Arriving 10 January 1945, she joined in training exercises until 26 February, when she put to sea combat loaded for the Okinawa assault. Cepheus arrived in the transport area off Okinawa on 1 April 1945, and since her cargo was destined for use after the initial assault, sent her boats for use in unloading three other transports. She retired seaward for the night, and came under enemy air attack while returning to the island next morning. During that raid, she fired upon seven Japanese aircraft, and aided in downing three. She remained off the island, unloading and aiding other ships to unload, firing on enemy aircraft, until 16 April, when she cleared for replenishment at Saipan. Through May and June, she made a voyage from the Marianas to New Zealand to load cargo, and on 12 July, returned to Ulithi to join an Okinawa-bound convoy. At Hagushi anchorage, she underwent several air attacks, then moved to Kerama Retto to unload. She returned to New Caledonia and the New Hebrides to load construction equipment, which she carried to the Philippines, arriving at Lingayen 16 September. Four days later, she put to sea for the first of two voyages from the Philippines to Japan with occupation supplies, and on 28 October, she cleared for Portland, Oregon, from Hiro Wan. One more voyage was made from the west coast to the Far East, during which Cepheus carried cargo to Tianjin, China, before 15 February 1946, when the cargo transport left San Francisco astern, bound for New York City. Here she was decommissioned 22 May 1946, and returned to the Maritime Commission. MARAD records show she was given back to the Navy on 21 November 1946 and a "reconversion" contract was awarded to Maryland Drydock Company on 2 May 1947.

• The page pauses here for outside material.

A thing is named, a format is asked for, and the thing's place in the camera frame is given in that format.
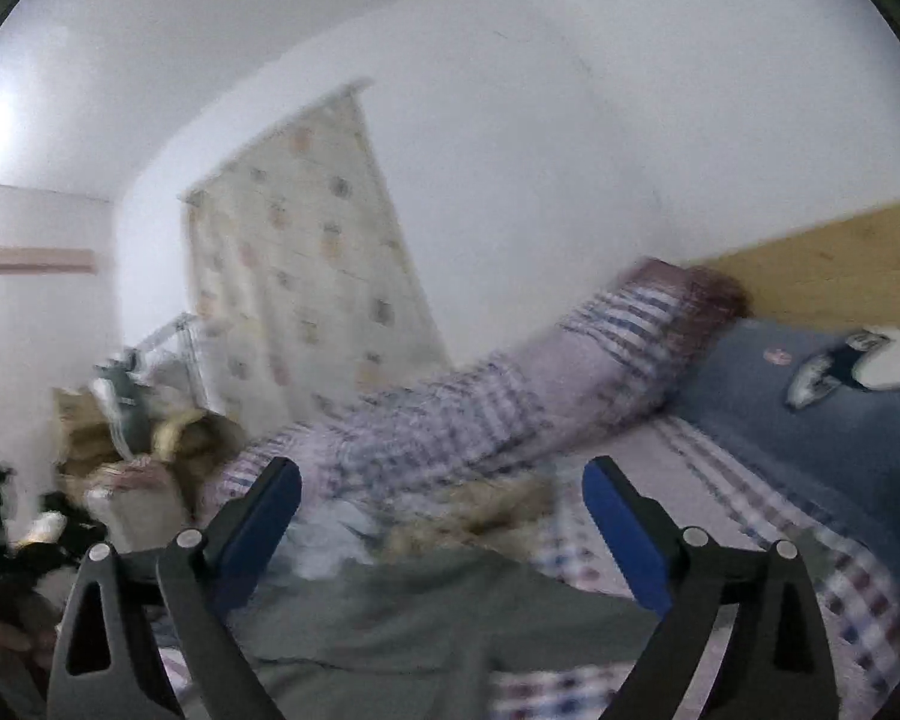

Cepheus received two battle stars for World War II service

===Commercial service===
Cepheus was sold into commercial service in 1947. In 1968, while being on a ballast voyage home from Sattahip, Thailand to Tampa, Florida, she ran aground at full speed on a reef off Honduras and was heavily damaged. Refloating proved to be impossible and she was finally abandoned as a constructive total loss in June 1968.